Which is why the 32-year-old driver — whose four victories last year (including in the Grand Prix of Baltimore) helped him become the first American to win the the IndyCar Series overall championship — is excited about this year's 500, scheduled for Sunday at the Indianapolis Motor Speedway.

But Hunter-Reay admits that his performance last year, when he narrowly edged out reigning champion Will Power at the top of the points list, and his performance so far in 2013 — which includes a victory in Alabama — adds to the expectations.

"It puts a lot of pressure on you.
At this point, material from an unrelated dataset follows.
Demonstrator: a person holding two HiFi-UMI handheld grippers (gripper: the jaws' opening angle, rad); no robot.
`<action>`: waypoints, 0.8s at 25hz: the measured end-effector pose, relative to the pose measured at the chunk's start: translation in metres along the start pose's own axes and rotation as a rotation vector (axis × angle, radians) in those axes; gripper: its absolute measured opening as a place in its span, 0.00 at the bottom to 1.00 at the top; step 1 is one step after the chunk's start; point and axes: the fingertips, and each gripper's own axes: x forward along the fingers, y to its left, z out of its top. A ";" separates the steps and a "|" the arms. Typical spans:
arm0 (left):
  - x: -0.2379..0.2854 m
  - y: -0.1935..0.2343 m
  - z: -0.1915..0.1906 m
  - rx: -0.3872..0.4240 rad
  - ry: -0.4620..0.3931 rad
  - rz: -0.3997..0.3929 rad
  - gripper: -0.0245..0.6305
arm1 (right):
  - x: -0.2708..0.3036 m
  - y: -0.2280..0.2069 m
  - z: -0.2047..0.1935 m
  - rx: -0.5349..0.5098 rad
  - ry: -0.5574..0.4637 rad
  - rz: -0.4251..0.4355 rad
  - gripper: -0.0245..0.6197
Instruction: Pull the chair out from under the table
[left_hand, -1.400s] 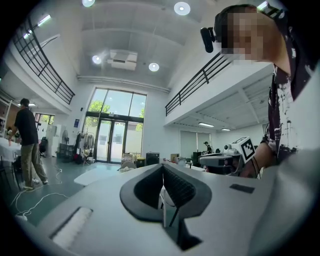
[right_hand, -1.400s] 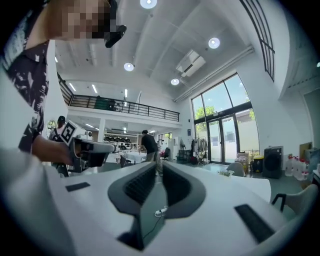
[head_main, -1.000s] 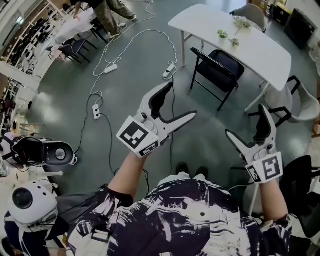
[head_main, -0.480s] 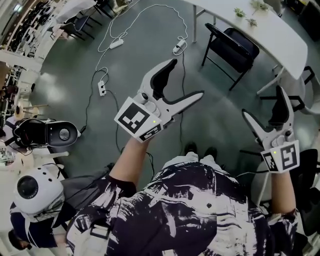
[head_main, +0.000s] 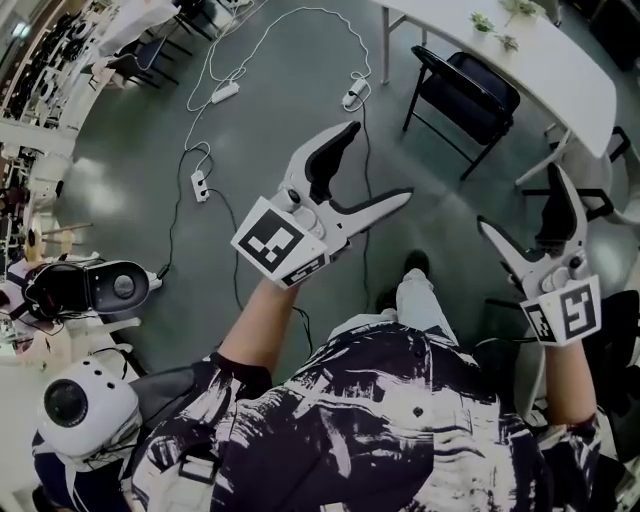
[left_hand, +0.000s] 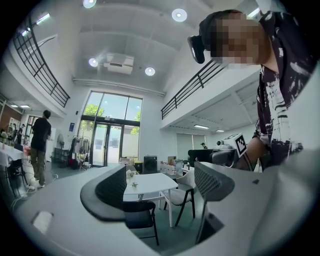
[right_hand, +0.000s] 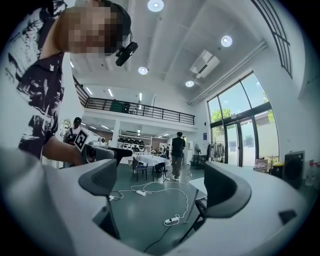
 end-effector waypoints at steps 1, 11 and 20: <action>0.004 0.006 0.000 -0.001 -0.004 0.000 0.66 | 0.005 -0.005 -0.002 0.000 -0.001 -0.001 0.82; 0.072 0.105 -0.026 0.036 0.010 0.022 0.66 | 0.093 -0.083 -0.035 -0.006 -0.057 0.025 0.81; 0.154 0.193 -0.027 0.041 0.039 0.016 0.66 | 0.176 -0.159 -0.048 0.033 -0.073 0.057 0.81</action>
When you know you have a chance and you're in the equipment capable of doing it, it kind of comes down to you and your crew," said Hunter-Reay, who qualified seventh overall for this year's Indy 500 and will start inside on the third row. "I'm pretty optimistic about it."


Hunter-Reay was one of several IndyCar Series drivers who spread across the country Monday to promote the upcoming Indy 500. As one of the few American-born stars and now the circuit's defending champion, coming to the nation's capital seemed a natural place for Hunter-Reay.

"I think there's two links to the common fan in racing," Hunter-Reay said. "The one link is the fascination with automobiles in general. People love cars and they love to see cars go fast. There's the machinery side of it that they love to see, the technology and all that. Then there's the other like, the person driving it, man against machine.

"That's the real bond; you can there'a human being in the car going 235 miles an hour, pushing themselves to dangerous limits. And I think that's the real key there, to know the personalities of the drivers and the people who do this, that we're pretty normal people in general, risking our lives on the race track. That's what we're trying to get across. We're much like the fans in many ways."

Not that Hunter-Reay's appearance in downtown Washington turned many heads or drew anywhere near the amount of media that Tiger Woods attracted a few miles away in Bethesda to talk about the upcoming U.S. Open outside Philadelphia and his own local tournament.

"They had to bring me in through the back door," Hunter Reay joked as he sat eating lunch at the Mayflower Hotel. "It is nice to still be a regular person and have our privacy. At the racetrack, we're extremely popular people. In Indianapolis, everybody knows you. It's like being in Hollywood for a movie star."

That could change if Hunter-Reay wins the Indy 500. What began as a dream for a little kid in South Florida plopping down his plastic race track and his miniature race cars on the carpet in front of the living room television set to watch with his father has turned into a reality being played out in front of hundreds of thousands of fans at the track and millions watching, just like he did.


Hunter-Reay is just hoping that his No. 1 car — because of his status in the IndyCar series — makes it to the finish line first.

Barring another mechanical mishap, Hunter-Reay thinks he can be there.

"Anytime you're in the top 10, you're close to winning the 500 because it gets so mixed up at the end, there's so much passing," he said.